Hi, I am trying on a new incremental learning method, which requires the following step:
The paper is here: ActiveLink: Deep Active Learning for Link Prediction in Knowledge Graphs

(There are i windows of data during each iteration i.)

Temporarily update the model on the loss on Window i with the current model parameter.
Use this temporary parameter to accumulate the loss on Window 0-i.
The accumulated loss will be used to update the original parameter.

To achieve this, my code is below:

        model.train()
        model.zero_grad()

        feed_dict = data_iterator.windows[i]

        previous_param = model.state_dict().copy()
        _temporary_update(model, feed_dict, inner_optimizer)

        def _closure():
            """ Uses the current parameters of the model on the current and previous windows within the range, and
            returns the total loss on these windows.
            """
            model.zero_grad()
            total_loss = 0

            for window_dict in data_iterator.iter_from_list(i, window_limit):
                loss = model.loss(window_dict)
                loss.backward()
                total_loss += loss.item()

            model.load_state_dict(previous_param)
            return total_loss

        optimizer.step(closure=_closure)

My question is about the closure() function. In Step 3, it is actually updating the model with previous_param with total_loss, which has been accumulated in the graph. I wonder if it is the correct way to do so?

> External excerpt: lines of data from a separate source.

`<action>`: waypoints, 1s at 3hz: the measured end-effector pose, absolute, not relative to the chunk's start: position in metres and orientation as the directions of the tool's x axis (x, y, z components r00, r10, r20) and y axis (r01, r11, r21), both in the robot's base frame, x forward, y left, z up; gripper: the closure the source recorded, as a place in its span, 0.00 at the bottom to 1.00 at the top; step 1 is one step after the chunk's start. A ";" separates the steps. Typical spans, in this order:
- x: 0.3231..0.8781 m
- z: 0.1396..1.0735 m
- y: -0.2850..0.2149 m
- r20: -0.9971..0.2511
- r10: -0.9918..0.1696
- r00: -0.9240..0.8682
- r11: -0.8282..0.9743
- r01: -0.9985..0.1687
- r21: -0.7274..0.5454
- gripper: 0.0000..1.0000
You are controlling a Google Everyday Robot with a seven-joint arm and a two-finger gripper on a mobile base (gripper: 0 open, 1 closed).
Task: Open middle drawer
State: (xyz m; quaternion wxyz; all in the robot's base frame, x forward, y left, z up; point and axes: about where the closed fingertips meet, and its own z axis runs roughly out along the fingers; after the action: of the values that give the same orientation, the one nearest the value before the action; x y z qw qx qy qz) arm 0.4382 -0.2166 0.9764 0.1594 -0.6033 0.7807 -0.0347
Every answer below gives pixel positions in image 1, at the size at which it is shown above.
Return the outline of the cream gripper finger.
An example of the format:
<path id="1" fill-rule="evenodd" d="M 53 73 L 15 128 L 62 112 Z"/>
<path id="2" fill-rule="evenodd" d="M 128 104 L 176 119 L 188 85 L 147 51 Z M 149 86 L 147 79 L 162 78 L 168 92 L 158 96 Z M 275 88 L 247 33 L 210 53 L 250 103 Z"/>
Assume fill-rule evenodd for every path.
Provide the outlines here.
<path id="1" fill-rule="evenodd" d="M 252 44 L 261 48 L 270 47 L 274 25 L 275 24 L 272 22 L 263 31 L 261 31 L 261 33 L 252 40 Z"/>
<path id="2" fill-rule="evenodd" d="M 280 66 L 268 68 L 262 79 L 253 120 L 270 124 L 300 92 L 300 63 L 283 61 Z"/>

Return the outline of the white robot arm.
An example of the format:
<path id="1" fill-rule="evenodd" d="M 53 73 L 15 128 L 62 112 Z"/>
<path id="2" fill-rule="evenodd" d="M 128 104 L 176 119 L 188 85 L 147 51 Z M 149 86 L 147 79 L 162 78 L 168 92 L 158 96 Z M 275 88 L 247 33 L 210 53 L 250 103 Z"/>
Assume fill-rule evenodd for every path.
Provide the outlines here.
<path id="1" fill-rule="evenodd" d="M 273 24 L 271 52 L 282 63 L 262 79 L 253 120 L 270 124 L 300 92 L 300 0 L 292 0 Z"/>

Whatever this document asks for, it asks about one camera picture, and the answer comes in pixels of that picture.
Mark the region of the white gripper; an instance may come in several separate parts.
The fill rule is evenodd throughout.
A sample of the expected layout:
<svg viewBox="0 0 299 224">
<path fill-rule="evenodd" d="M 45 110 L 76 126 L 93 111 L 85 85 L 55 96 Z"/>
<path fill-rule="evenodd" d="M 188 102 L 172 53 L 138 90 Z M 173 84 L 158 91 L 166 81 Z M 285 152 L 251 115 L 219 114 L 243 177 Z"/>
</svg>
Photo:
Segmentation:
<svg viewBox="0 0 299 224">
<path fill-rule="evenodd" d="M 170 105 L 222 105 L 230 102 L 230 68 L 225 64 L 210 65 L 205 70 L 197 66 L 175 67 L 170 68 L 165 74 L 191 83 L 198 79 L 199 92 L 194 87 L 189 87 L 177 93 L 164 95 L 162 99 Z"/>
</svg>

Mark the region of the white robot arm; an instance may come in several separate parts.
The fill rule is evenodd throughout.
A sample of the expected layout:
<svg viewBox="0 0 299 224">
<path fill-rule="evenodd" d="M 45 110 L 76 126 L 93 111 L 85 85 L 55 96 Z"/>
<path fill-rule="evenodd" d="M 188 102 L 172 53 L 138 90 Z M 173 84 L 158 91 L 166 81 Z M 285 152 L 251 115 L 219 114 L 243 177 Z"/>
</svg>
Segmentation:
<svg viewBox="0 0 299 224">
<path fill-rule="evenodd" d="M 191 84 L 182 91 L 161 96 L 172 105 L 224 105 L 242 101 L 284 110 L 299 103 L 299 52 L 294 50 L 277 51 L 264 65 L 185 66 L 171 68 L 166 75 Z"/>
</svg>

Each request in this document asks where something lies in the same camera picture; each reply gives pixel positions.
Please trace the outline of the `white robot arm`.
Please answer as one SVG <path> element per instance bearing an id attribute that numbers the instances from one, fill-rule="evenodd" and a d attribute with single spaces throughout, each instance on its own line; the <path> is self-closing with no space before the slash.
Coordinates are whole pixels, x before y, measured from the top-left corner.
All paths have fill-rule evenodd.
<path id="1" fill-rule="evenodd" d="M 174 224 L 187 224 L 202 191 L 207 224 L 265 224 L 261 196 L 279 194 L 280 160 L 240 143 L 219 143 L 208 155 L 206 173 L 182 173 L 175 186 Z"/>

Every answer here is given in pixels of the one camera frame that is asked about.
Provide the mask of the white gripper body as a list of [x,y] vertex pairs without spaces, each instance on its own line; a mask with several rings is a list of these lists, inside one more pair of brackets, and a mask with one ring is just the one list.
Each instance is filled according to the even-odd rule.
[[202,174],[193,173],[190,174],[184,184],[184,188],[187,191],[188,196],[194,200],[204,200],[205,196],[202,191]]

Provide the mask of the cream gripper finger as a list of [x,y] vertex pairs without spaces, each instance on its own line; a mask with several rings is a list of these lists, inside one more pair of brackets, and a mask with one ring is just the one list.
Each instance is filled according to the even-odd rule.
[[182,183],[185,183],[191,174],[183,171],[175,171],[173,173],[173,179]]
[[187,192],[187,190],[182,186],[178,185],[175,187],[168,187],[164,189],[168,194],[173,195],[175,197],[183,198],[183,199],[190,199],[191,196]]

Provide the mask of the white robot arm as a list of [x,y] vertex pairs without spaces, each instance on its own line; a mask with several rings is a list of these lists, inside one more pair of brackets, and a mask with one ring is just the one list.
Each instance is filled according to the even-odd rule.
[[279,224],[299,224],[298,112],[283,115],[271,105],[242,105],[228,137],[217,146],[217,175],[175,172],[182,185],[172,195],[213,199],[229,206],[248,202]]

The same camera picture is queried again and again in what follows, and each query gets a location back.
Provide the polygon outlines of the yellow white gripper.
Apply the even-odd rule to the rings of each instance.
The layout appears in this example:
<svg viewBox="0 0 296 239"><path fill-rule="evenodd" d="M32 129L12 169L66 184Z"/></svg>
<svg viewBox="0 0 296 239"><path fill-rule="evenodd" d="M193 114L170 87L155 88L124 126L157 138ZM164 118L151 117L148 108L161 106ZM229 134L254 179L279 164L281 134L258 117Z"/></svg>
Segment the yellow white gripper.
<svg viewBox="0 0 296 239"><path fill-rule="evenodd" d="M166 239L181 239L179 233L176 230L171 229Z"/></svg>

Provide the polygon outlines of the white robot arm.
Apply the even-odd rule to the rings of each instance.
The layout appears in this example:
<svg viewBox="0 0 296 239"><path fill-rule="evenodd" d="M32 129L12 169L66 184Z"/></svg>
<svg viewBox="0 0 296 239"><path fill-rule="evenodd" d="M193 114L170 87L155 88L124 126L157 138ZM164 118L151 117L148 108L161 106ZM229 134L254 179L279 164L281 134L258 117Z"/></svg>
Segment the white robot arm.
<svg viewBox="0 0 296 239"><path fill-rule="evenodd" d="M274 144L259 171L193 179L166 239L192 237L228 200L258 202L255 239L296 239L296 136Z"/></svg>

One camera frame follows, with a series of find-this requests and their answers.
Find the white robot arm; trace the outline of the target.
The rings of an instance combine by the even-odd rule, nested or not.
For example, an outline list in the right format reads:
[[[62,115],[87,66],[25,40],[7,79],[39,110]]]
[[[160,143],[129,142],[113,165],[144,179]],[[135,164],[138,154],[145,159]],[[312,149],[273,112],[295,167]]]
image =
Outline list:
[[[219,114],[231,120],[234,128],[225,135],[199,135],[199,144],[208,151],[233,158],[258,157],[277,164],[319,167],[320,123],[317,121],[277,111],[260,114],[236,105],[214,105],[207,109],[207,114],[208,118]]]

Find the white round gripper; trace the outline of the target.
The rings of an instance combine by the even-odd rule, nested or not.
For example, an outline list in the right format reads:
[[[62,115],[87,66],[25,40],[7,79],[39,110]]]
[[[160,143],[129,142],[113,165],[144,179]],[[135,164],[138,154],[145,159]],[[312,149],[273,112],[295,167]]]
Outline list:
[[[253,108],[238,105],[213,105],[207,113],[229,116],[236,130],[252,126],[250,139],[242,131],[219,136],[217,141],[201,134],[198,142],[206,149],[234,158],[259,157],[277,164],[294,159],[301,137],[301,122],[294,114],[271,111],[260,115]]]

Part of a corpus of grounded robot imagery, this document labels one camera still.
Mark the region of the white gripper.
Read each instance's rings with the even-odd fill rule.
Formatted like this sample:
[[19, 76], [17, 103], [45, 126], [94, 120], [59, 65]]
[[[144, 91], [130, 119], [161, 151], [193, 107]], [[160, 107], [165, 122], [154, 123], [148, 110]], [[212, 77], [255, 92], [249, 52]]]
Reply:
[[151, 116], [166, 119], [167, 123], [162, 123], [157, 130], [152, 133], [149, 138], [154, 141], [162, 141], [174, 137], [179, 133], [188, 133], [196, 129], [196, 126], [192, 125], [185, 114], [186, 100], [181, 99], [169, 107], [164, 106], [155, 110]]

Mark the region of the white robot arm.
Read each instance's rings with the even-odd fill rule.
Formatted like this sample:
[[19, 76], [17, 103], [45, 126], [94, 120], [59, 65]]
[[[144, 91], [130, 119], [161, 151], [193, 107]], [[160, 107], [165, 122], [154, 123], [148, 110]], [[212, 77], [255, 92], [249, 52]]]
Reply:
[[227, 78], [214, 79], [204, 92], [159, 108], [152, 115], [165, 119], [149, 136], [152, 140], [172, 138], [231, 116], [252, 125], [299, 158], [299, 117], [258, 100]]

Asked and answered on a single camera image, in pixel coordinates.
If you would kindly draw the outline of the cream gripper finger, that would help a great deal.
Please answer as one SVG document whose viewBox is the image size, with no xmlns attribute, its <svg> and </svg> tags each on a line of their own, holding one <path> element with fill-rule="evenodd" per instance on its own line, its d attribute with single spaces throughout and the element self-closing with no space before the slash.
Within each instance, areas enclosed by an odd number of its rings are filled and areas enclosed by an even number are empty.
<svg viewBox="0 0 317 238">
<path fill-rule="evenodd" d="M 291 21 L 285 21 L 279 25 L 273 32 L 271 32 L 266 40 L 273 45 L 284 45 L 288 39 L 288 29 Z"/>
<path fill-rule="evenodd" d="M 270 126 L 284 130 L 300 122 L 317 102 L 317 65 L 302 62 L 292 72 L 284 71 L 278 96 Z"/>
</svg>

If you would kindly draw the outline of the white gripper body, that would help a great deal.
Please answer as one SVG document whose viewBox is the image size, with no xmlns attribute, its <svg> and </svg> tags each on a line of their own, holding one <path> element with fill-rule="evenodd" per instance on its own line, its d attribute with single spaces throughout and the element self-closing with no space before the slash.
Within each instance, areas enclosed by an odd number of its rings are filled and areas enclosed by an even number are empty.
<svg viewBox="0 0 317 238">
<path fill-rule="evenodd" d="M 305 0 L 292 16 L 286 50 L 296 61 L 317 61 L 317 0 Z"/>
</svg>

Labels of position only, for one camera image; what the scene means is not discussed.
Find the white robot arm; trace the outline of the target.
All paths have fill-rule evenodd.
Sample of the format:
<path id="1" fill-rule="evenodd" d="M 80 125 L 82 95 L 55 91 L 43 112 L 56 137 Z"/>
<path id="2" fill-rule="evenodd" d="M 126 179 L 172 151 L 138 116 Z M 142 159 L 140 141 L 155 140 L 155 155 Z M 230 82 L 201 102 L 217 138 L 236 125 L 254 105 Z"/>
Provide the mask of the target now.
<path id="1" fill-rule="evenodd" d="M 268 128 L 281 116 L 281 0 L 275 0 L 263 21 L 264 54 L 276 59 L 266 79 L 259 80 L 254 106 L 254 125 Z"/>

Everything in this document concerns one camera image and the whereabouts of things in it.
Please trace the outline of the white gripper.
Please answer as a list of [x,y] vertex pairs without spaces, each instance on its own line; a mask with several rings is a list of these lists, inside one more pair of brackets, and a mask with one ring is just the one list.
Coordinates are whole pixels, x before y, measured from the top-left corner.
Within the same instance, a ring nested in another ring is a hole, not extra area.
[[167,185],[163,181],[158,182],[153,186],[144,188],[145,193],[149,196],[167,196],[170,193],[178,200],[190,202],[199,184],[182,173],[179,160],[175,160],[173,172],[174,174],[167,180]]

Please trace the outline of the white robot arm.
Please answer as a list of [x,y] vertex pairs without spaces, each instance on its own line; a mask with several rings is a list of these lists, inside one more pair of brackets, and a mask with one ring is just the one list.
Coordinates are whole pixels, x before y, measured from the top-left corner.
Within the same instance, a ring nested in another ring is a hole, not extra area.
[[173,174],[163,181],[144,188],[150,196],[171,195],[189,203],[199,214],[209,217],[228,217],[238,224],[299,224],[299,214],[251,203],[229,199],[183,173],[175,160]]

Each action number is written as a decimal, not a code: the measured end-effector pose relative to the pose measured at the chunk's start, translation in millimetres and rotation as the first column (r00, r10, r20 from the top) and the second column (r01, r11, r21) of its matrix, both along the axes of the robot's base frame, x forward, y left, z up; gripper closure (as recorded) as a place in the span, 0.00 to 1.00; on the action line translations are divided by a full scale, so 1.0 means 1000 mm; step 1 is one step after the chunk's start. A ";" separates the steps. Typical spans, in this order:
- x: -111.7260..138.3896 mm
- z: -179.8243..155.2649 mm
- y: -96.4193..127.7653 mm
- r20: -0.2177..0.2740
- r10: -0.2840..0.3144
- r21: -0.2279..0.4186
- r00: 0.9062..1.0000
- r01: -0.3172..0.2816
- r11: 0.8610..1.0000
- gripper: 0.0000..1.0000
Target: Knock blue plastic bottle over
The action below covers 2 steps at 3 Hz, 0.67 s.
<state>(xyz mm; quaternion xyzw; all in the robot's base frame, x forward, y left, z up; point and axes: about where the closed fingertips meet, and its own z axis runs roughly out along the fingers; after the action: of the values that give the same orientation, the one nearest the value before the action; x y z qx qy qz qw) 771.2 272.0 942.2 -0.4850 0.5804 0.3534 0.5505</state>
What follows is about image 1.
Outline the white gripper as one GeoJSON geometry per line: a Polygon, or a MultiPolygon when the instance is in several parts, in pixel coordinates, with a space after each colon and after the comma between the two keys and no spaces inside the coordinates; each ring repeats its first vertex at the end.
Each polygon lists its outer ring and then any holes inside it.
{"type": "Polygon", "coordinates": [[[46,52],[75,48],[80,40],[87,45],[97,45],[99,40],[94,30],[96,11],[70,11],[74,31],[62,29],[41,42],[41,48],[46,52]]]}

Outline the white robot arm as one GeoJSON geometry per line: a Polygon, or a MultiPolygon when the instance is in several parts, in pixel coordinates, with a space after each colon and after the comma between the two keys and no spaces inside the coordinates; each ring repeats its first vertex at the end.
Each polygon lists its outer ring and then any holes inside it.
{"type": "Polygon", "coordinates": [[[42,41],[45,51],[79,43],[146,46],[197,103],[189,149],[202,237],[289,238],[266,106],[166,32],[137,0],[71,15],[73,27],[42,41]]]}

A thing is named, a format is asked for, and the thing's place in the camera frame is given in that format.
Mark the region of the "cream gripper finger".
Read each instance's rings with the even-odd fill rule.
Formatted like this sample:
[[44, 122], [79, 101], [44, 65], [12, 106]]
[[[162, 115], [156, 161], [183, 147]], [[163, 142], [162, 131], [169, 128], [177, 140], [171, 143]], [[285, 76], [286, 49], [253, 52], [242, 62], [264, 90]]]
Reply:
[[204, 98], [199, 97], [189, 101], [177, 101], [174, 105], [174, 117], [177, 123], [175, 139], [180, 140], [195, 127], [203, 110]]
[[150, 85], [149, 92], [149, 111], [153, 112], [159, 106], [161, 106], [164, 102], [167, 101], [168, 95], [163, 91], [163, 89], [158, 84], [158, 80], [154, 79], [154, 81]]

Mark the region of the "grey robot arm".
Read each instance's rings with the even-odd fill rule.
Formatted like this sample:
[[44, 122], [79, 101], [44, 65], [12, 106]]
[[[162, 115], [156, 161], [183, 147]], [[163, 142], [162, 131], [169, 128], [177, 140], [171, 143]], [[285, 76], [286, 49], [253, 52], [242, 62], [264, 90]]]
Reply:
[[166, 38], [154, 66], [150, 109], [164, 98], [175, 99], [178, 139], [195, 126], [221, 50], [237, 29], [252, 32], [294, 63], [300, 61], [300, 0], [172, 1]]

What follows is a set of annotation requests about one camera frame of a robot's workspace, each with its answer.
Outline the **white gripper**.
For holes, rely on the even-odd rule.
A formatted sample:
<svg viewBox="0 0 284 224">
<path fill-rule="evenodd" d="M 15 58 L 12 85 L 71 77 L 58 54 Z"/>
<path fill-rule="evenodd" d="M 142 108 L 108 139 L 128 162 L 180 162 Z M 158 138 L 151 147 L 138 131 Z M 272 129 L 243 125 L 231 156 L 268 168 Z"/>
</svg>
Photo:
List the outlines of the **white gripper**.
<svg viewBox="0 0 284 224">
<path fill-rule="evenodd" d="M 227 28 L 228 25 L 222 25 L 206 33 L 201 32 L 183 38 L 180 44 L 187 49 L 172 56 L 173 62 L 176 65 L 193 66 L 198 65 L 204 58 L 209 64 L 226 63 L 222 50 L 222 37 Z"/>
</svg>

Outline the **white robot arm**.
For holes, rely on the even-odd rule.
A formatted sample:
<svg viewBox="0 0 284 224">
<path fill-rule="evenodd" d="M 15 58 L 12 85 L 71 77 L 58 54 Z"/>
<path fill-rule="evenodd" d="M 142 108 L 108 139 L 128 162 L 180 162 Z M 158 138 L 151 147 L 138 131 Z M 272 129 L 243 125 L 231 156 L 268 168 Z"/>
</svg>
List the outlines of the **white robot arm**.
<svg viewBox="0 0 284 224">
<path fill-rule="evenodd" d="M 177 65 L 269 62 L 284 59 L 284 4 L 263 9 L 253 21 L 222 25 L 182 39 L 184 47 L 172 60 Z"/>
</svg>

Will the optimizer update the model with previous_param?

Thank you in advance.

ptrblck · January 6, 2021, 7:31am

I think your approach might work and should be similar to this small code snippet, it I understand it correctly:

# setup
model = nn.Linear(1, 1)
optimizer = torch.optim.SGD(model.parameters(), lr=1.)
sd = copy.deepcopy(model.state_dict())

# first update
out = model(torch.randn(1, 1))
out.mean().backward()
optimizer.step()

# use new gradients on old state_dict
optimizer.zero_grad()
out = model(torch.randn(1, 1))
out.mean().backward()
model.load_state_dict(sd)
optimizer.step()

I’m not familiar with your use case, but note that you are updating the “old” parameters with the gradients calculated using the forward pass (and loss) from the “new” parameters.
Is this your use case indeed?

t170815518 · January 13, 2021, 4:22am

Thank you for the reply, and sorry for the late reply.
Yes, this is my use case where the “old” parameter is updated based on the gradients w.r.t another set of parameters.

I also checked other threads on the forum, where some people said the intermediary results won’t be changed with the model parameters. Is this the case?

ptrblck · January 13, 2021, 5:55am

Do you mean the intermediate activations, which were created during the forward pass?
If so, then no they won’t be changed by just upgrading the parameters, since a new forward pass would be needed.